- Born: May 3, 1968 (age 58) Yongchuan, Chongqing, China
- Education: Columbia University
- Scientific career
- Fields: Physical Chemistry
- Workplaces: Fudan University
- Thesis: Second Harmonic Generation Studies of Chemistry at Liquid Interfaces (1996)
- Doctoral advisor: Kenneth B. Eisenthal

= Wang Hongfei =

Chinese physical chemist

Wang Hongfei (王鸿飞; born May 3, 1968, in Yongchuan District, Chongqing, China) is a physical chemist and chemical physicist. Since 2017, he is a professor in the department of chemistry of Fudan University in Shanghai, China.

== Biography ==
After three years of primary school education at the affiliated school of the No. 106 Geological Survey Unit of the Bureau of Geological Service of the Sichuan Province in 1975–1978, in the deep mountainous area in the Panzhihua City, Wang was admitted to the first class of the middle school of the then newly established No. 3 Bingcaogang Secondary/High School at Panzhihua City.
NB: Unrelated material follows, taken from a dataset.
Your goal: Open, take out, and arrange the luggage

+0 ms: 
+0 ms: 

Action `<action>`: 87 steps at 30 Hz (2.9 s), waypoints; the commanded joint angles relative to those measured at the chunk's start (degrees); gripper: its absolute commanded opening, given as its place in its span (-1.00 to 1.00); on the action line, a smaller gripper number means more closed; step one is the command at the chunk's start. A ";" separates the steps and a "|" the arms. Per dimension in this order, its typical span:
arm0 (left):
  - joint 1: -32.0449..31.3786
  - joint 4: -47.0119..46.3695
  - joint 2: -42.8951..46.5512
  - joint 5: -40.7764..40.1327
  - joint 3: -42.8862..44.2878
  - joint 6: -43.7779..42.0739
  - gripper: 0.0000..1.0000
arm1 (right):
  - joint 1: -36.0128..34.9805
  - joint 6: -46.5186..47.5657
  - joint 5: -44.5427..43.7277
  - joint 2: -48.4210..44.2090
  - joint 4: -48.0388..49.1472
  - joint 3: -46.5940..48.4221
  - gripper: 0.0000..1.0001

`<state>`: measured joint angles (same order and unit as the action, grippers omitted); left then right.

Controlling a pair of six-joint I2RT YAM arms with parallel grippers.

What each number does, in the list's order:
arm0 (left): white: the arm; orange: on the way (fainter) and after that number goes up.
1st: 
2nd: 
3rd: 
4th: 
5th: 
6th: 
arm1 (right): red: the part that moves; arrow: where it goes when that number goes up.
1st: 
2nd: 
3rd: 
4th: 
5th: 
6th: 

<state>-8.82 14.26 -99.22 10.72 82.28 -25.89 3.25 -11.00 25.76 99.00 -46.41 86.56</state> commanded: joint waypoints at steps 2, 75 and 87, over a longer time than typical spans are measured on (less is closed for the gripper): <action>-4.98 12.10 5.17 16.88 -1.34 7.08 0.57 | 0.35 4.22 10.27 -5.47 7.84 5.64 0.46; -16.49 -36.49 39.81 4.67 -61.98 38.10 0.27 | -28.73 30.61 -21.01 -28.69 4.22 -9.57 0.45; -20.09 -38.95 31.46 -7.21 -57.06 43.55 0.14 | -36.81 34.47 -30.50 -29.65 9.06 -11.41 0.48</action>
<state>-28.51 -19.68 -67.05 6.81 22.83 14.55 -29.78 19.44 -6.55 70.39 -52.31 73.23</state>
Before the new semester started, he moved with his family to Chongqing County (Now Chongzhou City), about 25 miles west from Chengdu, the capitol of Sichuan Province, and there he attended the Chongqing Middle/High School in 1978–1983, before he attended the University of Science and Technology of China(USTC) for bachelor's degree as well as studied for master's degree for almost three years. His master's degree advisor was Professor Xingxiao Ma, one of the last graduate students of Professor Qian Xuesen, who was the founder of the Department of Chemical Physics at the USTC in 1958. Then he received his Ph.D. in Department of Chemistry, Columbia University in 1996 under Professor Kenneth B. Eisenthal. His PhD dissertation titled: Second Harmonic Generation Studies of Chemistry at Liquid Interfaces. He did his postdoctoral research jointly at the DuPont Marshall laboratory & Department of Chemistry, University of Pennsylvania from 1996 to 1999 with Professor Hai-lung Dai (Penn) and Dr. An-gong Yeh (DuPont). Then he joined the State Key Laboratory of Molecular Reaction Dynamics, Institute of Chemistry, Chinese Academy of Sciences as a professor until 2009. Later on he continued his research as a Chief Scientist at the Environmental Molecular Sciences Laboratory (EMSL), Pacific Northwest National Laboratory (PNNL) of United States Department of Energy. In 2017 he joined the Department of Chemistry, Fudan University.

He is married to Wang Danhong (王丹红), a well known scientific journalist and writer in China.

== Research ==
Wang's research interests include the structure and reaction dynamics of surface and interface, linear and nonlinear optical spectroscopy and modern analytical spectroscopy. He is mostly known for his "seminal contributions to the development of surface nonlinear vibrational spectroscopy and to the understanding of molecular interaction and structure at interfaces". His most cited paper so far is a systematic survey on the "Quantitative spectral and orientational analysis in surface sum frequency generation vibrational spectroscopy (SFG-VS)". In recent years, he developed the sub wavenumber high resolution broadband SFG-VS and demonstrated its ability for obtaining intrinsic and accurate spectral lineshape in SFG-VS and other nonlinear spectroscopic techniques, such as the Femtosecond Stimulated Raman Spectroscopy (FSRS).

==Prizes and awards==
Wang was selected to the Hundred Talent Program, Chinese Academy of Sciences in 1999; Then in 2004, Wang was awarded the Distinguished Young Scholar of the Chinese National Natural Science Foundation (NSFC). He was elected Fellow of American Physical Society (APS Fellow) in 2012.

==Other activities==
Wang has been one of the most influential bloggers on science and academic issues in China, for he has been an active blogger on the ScienceNet.cn online platform since its inception in 2007. Even though he has less posts in the past three years, he has written over one thousand blog posts and they have attracted over 10 million hits.